Screen Shot 2015-07-13 at 16.23.36

I once read somewhere that when writing a book, or a blog or a [thing] it’s good to have one listener, or person in mind. I also heard Elizabeth Gilbert (god I love that woman) in an interview say that when she wrote Eat Pray Love she had:

“one very specific person in mind [..] my friend Darcy [..] this book became an extended letter to her.” 

This is how the book sounded so personal, like you were sat at her kitchen table with a cup of coffee between you both. This meant that the text was consistent in tone because she was writing a letter for just that one recipient and we were all eavesdropping on the story. I take onboard advice all the time, but for me, I’ve realised how tricky I find this. Who would my one person be?

There are so many different sides of my personality; I feel I am a different person to lots of different friends. I have different things I want to say for different reasons. I am puzzle pieces even to myself and I cannot write this [thing] to one person because I feel it would mean missing some bits out. I feel that this is also no bad thing; I like being a social chameleon and be able to change my tone to suit different arguments or ideas. I like to write for myself, too.

Geminis are only meant to have two sides (my main two I would say are crippling insecurity vs total unwavering confidence).

And if I wrote [it] for my mum, it would have no rude bits and my life would be depicted though a rose-tinted Instagram filter. If I wrote it for my best friend it would be a series of private jokes that would of no value to other readers. If I wrote it for my boyfriend it would go easy on the in-depth sexual references to any other man from my past and I would erase any dating stories of Teenage Past for ease. If I wrote it for the haters I would fear sharing my true self. If I wrote it for the people who think I can do no wrong I would take a tumble. All I can do is write my truest truths for all to read, and for no one to read. The reader is in mind, but I don’t know him or her, yet. I can only write from my heart, and try and summon up the [thing] I wish I could have read when I was younger to let me know everything would be OK.

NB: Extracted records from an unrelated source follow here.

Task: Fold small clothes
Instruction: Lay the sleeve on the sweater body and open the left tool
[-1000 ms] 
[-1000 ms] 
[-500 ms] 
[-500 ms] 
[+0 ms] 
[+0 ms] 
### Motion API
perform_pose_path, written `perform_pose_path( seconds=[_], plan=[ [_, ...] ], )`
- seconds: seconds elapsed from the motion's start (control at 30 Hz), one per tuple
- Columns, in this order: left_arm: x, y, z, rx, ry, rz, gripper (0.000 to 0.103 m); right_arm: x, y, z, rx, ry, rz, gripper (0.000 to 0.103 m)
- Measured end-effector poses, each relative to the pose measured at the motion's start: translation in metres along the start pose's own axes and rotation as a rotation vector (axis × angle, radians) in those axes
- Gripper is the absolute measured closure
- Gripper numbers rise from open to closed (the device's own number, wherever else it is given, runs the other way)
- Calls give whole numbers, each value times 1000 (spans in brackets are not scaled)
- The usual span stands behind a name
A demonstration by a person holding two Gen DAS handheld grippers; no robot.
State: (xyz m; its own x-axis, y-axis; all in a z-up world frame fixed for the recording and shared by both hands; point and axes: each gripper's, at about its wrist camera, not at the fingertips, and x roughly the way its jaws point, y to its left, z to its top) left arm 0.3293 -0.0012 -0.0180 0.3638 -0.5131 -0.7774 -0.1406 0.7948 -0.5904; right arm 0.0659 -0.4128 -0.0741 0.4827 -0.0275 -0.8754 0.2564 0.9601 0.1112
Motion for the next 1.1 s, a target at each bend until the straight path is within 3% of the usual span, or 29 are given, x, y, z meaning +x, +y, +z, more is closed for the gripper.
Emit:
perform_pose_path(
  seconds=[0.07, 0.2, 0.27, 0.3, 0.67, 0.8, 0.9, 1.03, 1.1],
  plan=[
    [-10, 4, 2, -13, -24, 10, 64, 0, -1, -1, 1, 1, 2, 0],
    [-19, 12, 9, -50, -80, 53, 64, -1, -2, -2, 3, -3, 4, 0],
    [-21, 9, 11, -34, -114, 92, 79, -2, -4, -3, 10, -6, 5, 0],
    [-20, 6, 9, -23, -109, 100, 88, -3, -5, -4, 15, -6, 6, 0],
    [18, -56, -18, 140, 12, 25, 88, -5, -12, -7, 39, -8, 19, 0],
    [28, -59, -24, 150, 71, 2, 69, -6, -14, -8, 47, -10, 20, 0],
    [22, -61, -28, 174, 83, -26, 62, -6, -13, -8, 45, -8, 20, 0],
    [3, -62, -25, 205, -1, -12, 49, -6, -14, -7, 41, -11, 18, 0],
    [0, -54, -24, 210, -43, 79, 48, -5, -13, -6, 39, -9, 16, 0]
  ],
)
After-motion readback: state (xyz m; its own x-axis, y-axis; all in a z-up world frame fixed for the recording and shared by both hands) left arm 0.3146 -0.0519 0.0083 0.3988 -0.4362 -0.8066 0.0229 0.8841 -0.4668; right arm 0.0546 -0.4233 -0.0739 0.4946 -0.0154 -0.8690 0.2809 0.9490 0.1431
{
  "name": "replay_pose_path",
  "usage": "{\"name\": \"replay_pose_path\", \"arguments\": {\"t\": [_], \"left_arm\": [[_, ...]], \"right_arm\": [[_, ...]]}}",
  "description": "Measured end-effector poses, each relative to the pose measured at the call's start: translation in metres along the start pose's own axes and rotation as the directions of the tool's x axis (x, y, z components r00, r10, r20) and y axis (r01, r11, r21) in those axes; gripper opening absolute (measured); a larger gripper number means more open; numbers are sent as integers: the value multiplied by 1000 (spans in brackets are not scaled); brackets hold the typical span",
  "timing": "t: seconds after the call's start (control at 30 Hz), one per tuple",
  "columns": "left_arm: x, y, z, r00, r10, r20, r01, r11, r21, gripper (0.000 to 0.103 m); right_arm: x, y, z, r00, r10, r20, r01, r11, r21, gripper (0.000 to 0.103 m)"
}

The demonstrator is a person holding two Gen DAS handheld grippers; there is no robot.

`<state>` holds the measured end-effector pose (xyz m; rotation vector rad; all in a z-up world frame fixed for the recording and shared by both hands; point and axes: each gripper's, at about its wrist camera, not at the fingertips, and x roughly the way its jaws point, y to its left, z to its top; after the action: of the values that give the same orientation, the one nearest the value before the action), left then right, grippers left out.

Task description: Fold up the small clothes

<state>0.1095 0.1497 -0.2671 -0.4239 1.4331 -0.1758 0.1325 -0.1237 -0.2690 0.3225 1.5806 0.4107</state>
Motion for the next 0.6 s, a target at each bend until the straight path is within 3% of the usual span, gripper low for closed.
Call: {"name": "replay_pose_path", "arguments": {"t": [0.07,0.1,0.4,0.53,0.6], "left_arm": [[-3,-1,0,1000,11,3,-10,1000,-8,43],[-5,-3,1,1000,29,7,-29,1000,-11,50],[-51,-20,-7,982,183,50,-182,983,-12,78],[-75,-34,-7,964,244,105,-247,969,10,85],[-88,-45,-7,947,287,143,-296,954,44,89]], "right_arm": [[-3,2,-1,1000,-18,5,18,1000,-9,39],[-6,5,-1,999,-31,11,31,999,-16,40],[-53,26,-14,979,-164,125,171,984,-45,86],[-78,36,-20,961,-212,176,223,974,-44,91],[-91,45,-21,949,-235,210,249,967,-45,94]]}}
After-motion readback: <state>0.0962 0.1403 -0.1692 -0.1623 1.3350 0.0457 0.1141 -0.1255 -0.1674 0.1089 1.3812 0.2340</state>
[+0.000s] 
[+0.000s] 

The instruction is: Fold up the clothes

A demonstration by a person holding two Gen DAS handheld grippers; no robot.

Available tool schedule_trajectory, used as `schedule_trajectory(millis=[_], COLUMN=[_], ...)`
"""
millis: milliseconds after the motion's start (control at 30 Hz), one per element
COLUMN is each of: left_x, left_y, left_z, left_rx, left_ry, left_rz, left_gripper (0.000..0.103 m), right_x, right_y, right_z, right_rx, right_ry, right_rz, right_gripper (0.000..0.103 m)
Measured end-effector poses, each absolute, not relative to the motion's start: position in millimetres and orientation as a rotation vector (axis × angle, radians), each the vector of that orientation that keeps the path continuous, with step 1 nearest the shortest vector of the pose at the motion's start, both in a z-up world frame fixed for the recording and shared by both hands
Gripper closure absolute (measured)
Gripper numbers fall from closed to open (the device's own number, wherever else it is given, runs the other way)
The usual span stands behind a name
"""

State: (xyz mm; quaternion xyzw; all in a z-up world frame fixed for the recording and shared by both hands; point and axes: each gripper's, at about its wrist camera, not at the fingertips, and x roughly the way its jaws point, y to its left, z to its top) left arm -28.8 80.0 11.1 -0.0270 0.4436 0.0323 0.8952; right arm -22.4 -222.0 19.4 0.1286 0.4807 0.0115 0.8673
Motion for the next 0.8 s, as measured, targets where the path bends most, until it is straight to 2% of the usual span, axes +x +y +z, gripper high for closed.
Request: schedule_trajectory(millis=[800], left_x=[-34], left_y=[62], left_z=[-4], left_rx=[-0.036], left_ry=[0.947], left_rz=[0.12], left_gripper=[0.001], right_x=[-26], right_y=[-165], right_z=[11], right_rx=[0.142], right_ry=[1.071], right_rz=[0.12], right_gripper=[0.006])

  • Such a bloody good post. x

    willowtea.blogspot.co.uk

  • Good post. I sort of write to myself really. My blog posts are mostly about art. I rarely share anything intimate or personal anymore (I miss the days of Live Journal) because (glad no one I know will be reading this) I know people in my own community are reading, and when you are Mum to a child of school age, you become very guarded.

  • When I write for myself I tend to write the best stuff. When I think about my audience, I edit before I write.

My Book

“In love with Emma Gannon’s Ctrl Alt Delete. So funny & smart, and reminding me of some of my own cringe teen Internet exploits!”

– Anna James, former literary editor of ELLE

"Funny, honest, and nostalgic!"

– The Debrief

“Emma Gannon is a bright spark of light in the world. I seriously dig everything she makes”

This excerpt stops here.